Me to J W So, we are at the point where we need to splice terms and define them more precisely. Disclosure, or subjective ownership and identification of individual and shared points of view is also important. When you refer to "Infallible guidance in religion," you are likely to be understood as talking about Christian Fundamentalist literalists who call the Bible infallible, and maybe papal infallibility, with Islamic and Jewish fundamentalists other possibilities. God hates homosexuals, non-believers, and th By then defining my references merely humanistically, you are not so much talking about "truth," but the approach you identify with and use without qualification. I don´t share the same basic lack of clarity about divine relationship that you identify with. In fact, by your citing reliance on "reason, personal experience, and freedom of conscience," along with "the unknown and limits....", you have in fact identified your own kind of shared source of infallibility. My theism began by interest in scholar Huston Smith´s definition of the Chinese Tao that is identified with Lao Tzu. I got my college degree in a science, and have weighed the spiritual and scientific conjointly over the years. "Unknown" as a highest value has its own key limitations, and the progressive angle is paralysis, fragmentation, and alienation.
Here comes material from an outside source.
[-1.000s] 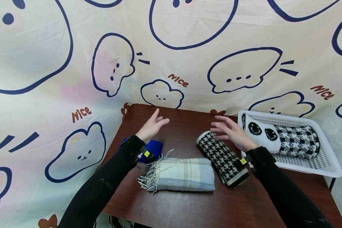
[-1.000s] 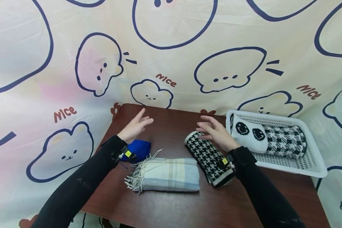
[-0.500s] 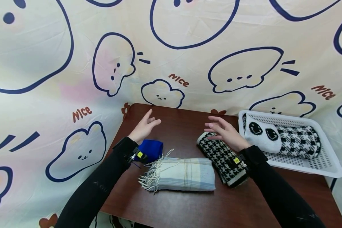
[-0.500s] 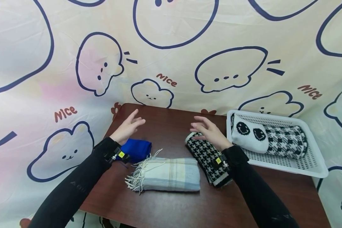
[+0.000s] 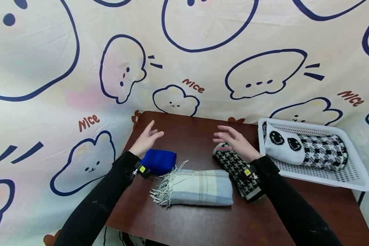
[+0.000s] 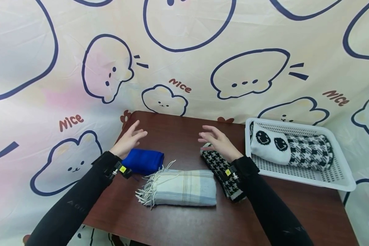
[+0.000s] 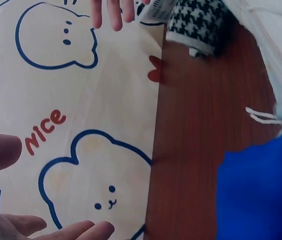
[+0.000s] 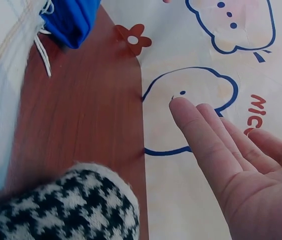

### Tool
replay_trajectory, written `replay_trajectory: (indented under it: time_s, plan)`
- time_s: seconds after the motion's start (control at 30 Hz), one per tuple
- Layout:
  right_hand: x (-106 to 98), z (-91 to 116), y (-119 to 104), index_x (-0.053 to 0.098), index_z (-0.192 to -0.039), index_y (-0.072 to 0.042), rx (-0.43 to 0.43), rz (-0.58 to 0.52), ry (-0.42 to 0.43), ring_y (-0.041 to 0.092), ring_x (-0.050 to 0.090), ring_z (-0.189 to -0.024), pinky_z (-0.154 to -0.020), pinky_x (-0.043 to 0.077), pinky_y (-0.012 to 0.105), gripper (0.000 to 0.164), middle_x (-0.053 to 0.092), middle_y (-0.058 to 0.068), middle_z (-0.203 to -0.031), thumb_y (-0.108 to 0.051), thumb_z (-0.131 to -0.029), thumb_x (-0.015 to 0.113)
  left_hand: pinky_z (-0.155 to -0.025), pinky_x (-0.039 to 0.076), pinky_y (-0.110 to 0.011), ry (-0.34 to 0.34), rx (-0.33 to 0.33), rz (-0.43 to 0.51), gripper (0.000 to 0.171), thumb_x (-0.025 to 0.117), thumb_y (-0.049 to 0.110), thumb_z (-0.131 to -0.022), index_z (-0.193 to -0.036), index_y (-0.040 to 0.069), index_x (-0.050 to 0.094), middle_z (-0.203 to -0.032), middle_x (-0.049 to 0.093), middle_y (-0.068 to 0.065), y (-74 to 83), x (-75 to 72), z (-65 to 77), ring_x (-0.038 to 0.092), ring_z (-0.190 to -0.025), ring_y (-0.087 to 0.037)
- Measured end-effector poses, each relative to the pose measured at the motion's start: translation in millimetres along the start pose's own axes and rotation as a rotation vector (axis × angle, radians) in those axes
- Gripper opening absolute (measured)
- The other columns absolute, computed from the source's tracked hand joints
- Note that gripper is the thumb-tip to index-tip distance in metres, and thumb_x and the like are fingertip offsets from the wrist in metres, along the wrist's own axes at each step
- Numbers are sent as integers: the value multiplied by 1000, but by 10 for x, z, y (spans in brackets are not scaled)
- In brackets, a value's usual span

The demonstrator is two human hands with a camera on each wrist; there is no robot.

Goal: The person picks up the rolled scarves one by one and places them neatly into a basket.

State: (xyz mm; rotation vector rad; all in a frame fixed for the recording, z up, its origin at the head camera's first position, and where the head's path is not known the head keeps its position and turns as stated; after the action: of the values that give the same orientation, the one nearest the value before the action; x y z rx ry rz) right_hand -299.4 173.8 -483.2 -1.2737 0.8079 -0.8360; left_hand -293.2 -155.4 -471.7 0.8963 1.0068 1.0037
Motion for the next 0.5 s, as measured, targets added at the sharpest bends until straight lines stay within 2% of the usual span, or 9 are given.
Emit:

A crucial issue in linking "reason" with the "unknown" is the neglectful exclusion of spiritual practice and experience. That is a kind of rationalism, although it is often linked with science. Spiritual and religious practice and experience is not usually talked about in terms of infallibility, but needs to be identified for its qualities, benefits, and legitimacy. That is where I like to cite Al Gore, historical George Fox and the Quaker Friends he founded, and Gandhi, and MLK. The divine then isn´t so much about anti-modernist infallibility, but the reality of the Divine Source in grounding courage against injustice and recognizing the urgency of taking action.